*** RECORDS FOR THE EXERCISE Section Begins ***

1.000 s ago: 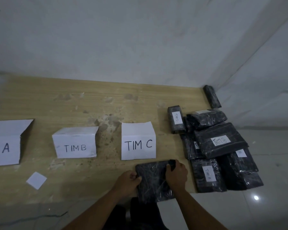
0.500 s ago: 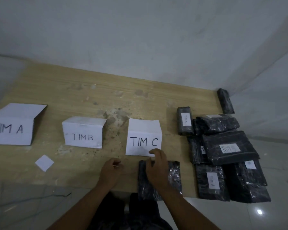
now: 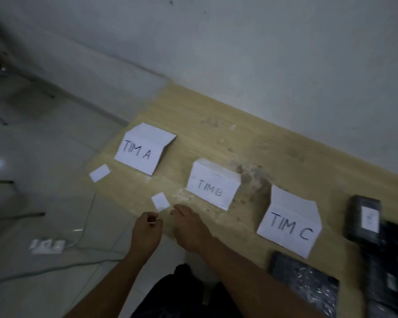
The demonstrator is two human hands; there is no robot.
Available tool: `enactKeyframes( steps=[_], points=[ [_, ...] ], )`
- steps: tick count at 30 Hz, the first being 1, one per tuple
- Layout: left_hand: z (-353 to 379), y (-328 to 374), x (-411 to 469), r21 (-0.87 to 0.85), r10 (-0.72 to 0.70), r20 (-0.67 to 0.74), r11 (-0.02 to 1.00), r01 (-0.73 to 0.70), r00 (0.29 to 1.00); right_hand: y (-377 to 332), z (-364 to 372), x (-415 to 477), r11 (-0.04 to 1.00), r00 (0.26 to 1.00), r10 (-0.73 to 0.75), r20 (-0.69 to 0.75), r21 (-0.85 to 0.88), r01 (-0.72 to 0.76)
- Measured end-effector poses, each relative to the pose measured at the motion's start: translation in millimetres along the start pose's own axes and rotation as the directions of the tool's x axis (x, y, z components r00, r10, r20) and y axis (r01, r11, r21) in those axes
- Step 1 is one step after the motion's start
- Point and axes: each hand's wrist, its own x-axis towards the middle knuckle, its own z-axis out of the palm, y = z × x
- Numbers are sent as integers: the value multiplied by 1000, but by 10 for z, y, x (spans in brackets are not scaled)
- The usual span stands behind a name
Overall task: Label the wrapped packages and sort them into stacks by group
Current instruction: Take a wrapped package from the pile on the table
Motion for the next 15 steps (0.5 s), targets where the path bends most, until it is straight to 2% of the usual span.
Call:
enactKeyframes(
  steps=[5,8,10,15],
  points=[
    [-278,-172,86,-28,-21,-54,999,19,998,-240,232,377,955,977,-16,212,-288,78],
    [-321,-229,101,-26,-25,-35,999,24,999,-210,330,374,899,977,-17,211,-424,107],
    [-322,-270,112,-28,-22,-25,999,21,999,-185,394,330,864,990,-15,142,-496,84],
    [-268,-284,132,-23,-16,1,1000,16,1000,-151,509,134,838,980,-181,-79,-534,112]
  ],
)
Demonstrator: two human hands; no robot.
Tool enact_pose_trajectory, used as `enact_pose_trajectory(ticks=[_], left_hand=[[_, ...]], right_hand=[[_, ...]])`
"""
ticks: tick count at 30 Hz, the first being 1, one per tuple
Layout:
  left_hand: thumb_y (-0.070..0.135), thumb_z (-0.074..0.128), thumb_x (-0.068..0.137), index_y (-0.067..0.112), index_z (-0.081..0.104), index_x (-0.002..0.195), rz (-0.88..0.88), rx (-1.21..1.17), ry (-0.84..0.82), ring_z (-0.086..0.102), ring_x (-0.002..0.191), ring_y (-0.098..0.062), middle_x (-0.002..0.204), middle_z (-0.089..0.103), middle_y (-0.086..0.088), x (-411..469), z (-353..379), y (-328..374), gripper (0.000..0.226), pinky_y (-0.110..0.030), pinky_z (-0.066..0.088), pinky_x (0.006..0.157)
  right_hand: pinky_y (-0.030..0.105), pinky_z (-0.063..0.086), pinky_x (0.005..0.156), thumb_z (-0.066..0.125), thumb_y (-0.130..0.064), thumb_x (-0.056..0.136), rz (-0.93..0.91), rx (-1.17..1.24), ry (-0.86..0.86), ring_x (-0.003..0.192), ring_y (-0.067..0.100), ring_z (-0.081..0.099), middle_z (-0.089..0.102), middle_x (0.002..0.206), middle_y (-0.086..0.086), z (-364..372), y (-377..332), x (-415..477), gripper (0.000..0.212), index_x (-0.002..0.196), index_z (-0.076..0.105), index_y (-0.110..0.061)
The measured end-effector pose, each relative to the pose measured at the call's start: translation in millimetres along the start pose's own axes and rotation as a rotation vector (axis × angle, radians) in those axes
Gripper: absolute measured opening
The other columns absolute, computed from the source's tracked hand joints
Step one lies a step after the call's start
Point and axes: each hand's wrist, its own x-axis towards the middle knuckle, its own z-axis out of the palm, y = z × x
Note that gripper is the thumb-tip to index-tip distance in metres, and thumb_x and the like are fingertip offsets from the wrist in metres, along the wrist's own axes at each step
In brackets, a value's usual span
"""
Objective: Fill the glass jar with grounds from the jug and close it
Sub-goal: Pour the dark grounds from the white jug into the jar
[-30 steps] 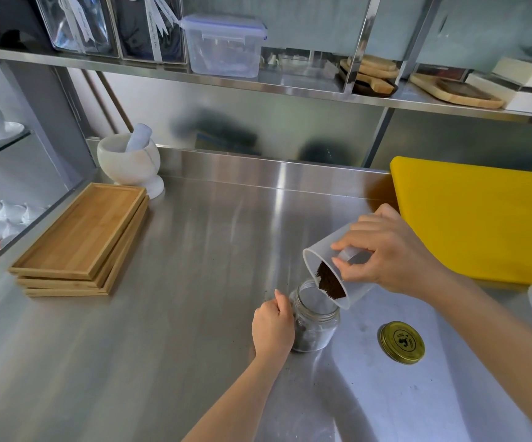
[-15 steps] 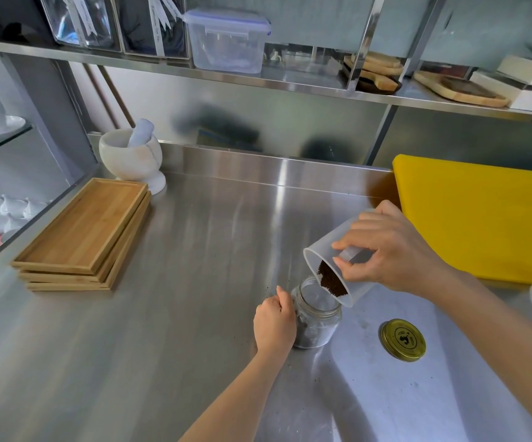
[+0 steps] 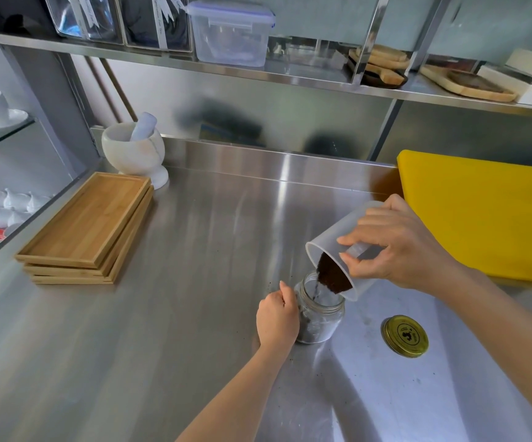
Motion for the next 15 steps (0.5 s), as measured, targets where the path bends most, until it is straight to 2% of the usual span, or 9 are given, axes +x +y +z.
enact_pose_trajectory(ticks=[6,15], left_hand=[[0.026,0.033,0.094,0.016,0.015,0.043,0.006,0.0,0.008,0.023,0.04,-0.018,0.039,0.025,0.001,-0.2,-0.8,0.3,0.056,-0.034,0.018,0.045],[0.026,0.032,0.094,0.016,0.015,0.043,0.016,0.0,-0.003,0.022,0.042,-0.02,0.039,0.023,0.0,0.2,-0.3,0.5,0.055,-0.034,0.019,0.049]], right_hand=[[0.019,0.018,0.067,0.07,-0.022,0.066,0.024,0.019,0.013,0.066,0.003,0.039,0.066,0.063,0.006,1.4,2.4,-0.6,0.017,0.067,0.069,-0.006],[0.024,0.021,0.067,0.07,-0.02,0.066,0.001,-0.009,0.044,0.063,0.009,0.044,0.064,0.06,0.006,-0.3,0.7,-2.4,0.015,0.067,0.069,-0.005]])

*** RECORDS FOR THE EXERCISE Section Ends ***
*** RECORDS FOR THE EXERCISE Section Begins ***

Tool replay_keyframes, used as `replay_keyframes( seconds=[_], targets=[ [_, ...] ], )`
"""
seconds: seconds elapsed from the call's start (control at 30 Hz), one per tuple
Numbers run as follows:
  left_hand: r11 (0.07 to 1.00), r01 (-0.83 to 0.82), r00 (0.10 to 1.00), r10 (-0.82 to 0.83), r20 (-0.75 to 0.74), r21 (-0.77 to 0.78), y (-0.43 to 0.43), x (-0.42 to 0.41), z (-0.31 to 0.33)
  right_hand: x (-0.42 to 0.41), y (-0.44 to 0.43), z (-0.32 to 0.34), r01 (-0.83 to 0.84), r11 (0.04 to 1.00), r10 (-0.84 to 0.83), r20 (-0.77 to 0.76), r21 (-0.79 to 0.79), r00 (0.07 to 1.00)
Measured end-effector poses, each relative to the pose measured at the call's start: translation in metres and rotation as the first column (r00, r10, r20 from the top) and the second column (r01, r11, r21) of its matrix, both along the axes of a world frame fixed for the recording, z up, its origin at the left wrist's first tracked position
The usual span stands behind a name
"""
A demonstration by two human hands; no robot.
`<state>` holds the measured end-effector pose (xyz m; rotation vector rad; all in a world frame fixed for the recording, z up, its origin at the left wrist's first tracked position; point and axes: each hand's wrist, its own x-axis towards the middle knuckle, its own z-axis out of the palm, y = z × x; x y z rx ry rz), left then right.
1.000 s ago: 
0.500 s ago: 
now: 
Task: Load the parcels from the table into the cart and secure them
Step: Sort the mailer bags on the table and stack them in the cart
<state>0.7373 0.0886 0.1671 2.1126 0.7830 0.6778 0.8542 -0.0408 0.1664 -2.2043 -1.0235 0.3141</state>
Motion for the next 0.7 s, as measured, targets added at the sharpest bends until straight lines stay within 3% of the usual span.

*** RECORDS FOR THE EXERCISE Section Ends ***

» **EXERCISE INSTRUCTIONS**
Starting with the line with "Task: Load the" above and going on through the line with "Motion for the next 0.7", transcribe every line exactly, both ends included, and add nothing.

» **RESULT FOR THIS EXERCISE**
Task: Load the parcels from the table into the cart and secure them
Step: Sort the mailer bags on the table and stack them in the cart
<state>0.7373 0.0886 0.1671 2.1126 0.7830 0.6778 0.8542 -0.0408 0.1664 -2.2043 -1.0235 0.3141</state>
Motion for the next 0.7 s, as measured, targets added at the sharpest bends until straight lines stay within 3% of the usual span.

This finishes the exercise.